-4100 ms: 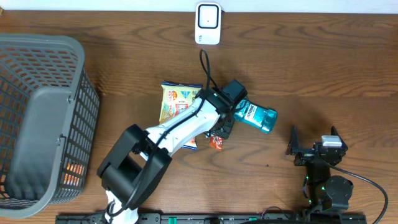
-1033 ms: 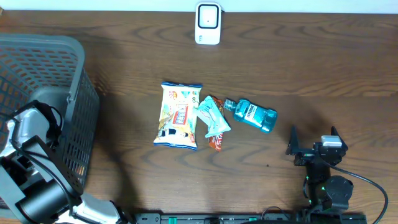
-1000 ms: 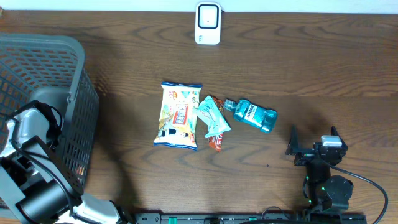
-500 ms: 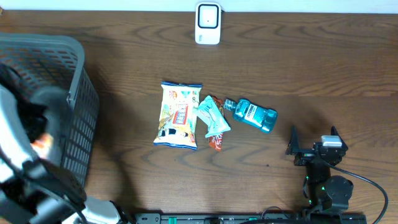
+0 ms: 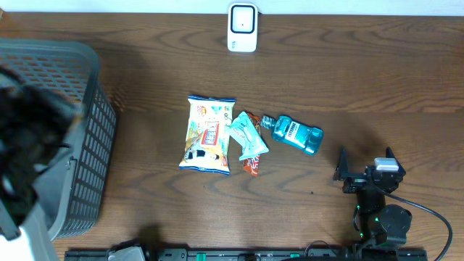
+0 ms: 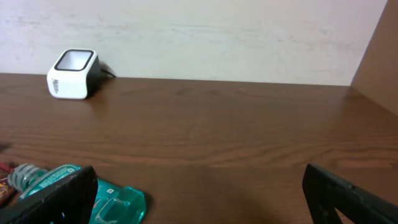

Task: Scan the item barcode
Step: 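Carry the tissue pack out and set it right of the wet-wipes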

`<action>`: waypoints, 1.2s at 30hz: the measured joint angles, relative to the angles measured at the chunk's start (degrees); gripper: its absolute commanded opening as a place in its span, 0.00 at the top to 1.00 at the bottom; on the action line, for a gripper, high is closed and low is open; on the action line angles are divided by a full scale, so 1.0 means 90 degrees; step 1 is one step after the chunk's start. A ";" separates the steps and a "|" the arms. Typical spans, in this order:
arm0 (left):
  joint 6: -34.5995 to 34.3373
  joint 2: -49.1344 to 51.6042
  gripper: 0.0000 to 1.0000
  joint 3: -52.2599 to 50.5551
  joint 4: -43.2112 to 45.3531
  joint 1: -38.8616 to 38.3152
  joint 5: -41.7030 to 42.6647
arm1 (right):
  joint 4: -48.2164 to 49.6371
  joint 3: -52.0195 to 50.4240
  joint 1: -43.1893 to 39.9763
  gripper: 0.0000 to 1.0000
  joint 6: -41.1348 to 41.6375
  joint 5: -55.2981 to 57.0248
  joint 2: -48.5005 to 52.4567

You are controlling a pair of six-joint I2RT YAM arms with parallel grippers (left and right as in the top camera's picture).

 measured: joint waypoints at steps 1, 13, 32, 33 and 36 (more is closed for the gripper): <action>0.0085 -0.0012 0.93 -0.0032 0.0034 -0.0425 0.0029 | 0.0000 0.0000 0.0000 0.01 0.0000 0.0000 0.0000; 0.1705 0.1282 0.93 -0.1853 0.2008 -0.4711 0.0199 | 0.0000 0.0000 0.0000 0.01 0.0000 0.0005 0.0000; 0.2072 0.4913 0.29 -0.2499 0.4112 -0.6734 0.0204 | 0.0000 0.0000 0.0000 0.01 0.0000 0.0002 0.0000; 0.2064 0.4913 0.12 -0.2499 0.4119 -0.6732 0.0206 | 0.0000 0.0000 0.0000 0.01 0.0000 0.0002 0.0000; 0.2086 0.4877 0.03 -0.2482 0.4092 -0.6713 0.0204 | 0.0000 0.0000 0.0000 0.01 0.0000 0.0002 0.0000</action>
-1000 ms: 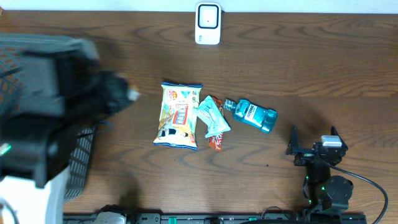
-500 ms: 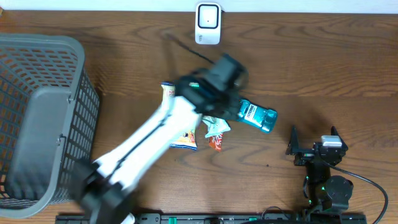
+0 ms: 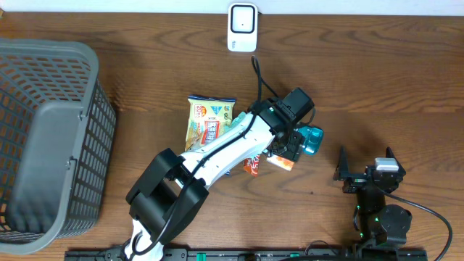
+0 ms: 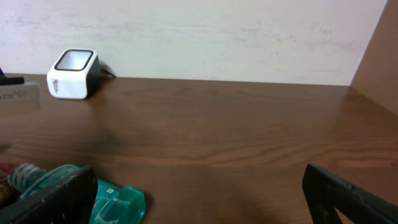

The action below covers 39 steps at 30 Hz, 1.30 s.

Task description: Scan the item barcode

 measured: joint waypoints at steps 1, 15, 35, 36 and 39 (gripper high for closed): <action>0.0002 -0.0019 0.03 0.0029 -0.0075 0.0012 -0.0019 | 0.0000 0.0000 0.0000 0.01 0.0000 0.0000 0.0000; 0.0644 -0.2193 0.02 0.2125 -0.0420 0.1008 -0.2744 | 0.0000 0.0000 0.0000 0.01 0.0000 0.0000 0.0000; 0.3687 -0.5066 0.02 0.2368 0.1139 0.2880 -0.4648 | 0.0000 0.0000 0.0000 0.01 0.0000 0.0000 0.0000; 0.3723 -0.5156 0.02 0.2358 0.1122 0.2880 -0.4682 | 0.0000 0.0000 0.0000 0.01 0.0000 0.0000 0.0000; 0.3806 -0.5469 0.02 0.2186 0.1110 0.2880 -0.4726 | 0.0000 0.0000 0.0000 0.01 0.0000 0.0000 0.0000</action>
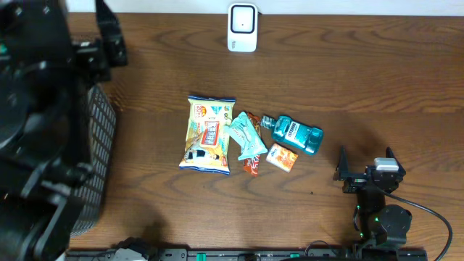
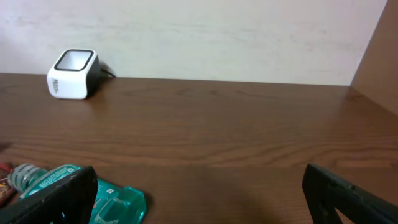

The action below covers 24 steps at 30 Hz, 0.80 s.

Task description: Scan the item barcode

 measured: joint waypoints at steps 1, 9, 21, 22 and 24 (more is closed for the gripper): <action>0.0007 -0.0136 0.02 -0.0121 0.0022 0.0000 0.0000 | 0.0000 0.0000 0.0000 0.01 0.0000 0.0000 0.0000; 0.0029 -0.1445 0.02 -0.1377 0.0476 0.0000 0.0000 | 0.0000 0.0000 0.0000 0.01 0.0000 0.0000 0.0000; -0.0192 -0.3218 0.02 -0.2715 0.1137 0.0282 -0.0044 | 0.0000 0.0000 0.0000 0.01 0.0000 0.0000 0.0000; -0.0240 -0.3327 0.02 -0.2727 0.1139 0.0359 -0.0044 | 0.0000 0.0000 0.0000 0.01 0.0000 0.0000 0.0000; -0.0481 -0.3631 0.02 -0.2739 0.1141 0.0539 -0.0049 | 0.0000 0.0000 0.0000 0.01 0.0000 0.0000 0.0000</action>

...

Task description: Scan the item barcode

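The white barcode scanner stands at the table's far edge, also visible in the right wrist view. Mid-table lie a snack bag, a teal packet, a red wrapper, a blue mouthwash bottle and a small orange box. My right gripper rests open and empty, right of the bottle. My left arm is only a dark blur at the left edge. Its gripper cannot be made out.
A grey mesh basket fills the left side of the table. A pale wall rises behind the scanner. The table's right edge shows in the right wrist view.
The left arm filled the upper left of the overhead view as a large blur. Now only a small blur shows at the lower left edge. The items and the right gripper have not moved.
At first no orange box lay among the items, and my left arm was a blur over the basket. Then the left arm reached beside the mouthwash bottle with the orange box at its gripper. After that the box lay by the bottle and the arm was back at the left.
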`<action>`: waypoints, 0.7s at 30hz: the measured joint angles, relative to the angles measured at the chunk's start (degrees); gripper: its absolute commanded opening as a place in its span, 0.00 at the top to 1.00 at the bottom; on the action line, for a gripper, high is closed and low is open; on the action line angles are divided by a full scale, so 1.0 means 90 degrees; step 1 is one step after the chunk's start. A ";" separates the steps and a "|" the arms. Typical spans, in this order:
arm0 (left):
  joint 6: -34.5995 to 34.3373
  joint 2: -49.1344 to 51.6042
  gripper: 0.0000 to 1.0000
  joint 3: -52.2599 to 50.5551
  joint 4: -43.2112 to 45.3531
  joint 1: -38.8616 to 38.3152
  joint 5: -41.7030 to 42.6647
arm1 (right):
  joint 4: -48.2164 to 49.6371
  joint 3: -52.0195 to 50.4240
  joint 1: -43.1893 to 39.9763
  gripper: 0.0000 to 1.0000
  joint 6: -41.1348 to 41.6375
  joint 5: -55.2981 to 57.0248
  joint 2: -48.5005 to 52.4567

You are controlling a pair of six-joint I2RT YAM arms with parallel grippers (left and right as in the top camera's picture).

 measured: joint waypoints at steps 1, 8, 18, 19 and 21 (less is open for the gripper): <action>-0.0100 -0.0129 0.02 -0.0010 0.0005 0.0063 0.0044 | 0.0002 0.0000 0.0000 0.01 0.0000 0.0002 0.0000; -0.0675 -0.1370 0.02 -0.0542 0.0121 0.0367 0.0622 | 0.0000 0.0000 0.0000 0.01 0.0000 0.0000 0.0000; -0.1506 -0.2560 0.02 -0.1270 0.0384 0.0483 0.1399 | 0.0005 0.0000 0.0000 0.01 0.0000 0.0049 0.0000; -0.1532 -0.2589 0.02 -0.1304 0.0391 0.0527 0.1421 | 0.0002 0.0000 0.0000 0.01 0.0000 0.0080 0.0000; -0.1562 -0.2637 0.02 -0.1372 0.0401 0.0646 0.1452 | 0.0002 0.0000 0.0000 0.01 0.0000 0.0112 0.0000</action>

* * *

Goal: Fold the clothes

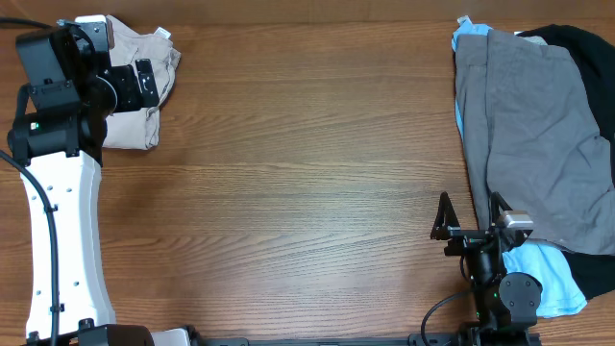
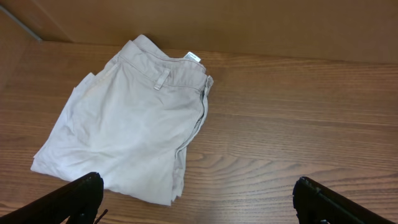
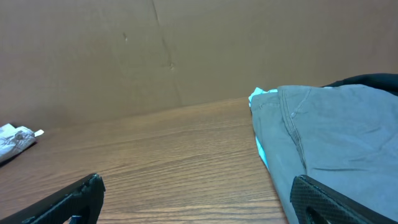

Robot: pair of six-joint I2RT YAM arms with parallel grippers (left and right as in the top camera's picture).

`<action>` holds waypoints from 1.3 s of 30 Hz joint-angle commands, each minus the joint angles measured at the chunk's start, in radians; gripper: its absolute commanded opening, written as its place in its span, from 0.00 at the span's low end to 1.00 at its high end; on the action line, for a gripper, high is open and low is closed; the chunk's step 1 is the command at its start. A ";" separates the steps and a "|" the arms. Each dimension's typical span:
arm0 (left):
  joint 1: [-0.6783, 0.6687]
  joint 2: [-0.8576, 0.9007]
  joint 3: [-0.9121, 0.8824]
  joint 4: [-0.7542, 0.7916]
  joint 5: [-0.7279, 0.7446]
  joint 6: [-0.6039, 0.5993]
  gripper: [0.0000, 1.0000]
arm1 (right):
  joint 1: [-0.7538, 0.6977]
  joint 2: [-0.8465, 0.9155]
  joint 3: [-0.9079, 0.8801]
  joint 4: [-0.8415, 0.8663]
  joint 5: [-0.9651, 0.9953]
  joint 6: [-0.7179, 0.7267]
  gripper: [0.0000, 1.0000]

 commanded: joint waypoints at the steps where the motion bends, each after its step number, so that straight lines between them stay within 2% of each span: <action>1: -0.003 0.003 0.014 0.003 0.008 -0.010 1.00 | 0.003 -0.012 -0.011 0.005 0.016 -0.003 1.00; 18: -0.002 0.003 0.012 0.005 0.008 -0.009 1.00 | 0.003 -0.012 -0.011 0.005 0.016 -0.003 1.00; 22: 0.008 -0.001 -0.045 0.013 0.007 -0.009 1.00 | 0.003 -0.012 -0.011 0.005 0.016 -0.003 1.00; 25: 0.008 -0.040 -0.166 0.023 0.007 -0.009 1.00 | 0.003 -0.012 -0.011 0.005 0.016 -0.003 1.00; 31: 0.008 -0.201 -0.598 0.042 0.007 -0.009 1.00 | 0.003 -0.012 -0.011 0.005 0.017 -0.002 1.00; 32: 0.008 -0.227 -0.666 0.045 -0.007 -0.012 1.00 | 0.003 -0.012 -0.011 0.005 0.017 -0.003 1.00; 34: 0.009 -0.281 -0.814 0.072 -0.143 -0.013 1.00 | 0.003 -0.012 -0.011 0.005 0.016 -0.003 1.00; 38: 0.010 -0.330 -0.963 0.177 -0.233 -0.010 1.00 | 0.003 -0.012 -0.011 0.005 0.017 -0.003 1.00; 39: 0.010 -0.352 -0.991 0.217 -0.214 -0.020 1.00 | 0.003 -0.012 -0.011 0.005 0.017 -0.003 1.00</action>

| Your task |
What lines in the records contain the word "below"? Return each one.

| Response |
The action below covers 39 steps at 30 Hz, 1.30 s.
The action below covers 24 steps at 30 Hz, 0.80 s.

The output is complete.